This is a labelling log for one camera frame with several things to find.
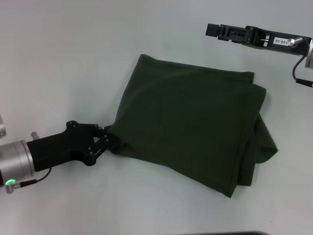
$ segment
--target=cloth fold
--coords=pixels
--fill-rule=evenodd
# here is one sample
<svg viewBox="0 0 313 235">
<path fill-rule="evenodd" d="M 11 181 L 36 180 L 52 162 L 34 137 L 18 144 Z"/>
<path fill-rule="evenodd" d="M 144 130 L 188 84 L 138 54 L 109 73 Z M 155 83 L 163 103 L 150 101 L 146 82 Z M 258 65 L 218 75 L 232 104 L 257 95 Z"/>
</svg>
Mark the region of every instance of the cloth fold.
<svg viewBox="0 0 313 235">
<path fill-rule="evenodd" d="M 254 73 L 141 55 L 108 130 L 108 149 L 171 169 L 231 197 L 277 148 Z"/>
</svg>

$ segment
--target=label sticker
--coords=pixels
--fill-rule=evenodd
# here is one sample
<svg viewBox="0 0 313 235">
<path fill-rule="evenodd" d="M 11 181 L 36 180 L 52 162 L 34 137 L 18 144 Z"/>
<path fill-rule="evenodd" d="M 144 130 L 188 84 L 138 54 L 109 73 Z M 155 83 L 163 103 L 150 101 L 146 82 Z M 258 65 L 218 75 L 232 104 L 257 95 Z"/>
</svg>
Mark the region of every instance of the label sticker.
<svg viewBox="0 0 313 235">
<path fill-rule="evenodd" d="M 281 46 L 288 46 L 287 45 L 288 39 L 286 38 L 274 38 L 273 44 L 281 45 Z"/>
</svg>

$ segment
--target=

#####

PROBLEM DESCRIPTION >> Transcribe the entries above word for word, but leave every picture out of your copy.

RESULT FOR THIS EXERCISE >>
This is a labelling log for one camera frame with several things to find.
$ segment
--target=cloth fold
--coords=pixels
--fill-rule=evenodd
# here is one sample
<svg viewBox="0 0 313 235">
<path fill-rule="evenodd" d="M 11 181 L 36 180 L 52 162 L 34 137 L 18 144 Z"/>
<path fill-rule="evenodd" d="M 144 130 L 188 84 L 138 54 L 109 73 Z M 155 83 L 163 103 L 150 101 L 146 82 Z M 258 65 L 218 75 L 232 104 L 257 95 Z"/>
</svg>
Mark the region of every instance of the cloth fold.
<svg viewBox="0 0 313 235">
<path fill-rule="evenodd" d="M 254 73 L 141 55 L 108 130 L 108 149 L 171 169 L 231 197 L 277 148 Z"/>
</svg>

$ segment
--target=label sticker
--coords=pixels
--fill-rule=evenodd
# here is one sample
<svg viewBox="0 0 313 235">
<path fill-rule="evenodd" d="M 11 181 L 36 180 L 52 162 L 34 137 L 18 144 Z"/>
<path fill-rule="evenodd" d="M 144 130 L 188 84 L 138 54 L 109 73 Z M 155 83 L 163 103 L 150 101 L 146 82 Z M 258 65 L 218 75 L 232 104 L 257 95 Z"/>
</svg>
Mark the region of every instance of the label sticker.
<svg viewBox="0 0 313 235">
<path fill-rule="evenodd" d="M 281 46 L 288 46 L 287 45 L 288 39 L 286 38 L 274 38 L 273 44 L 281 45 Z"/>
</svg>

$ segment
--target=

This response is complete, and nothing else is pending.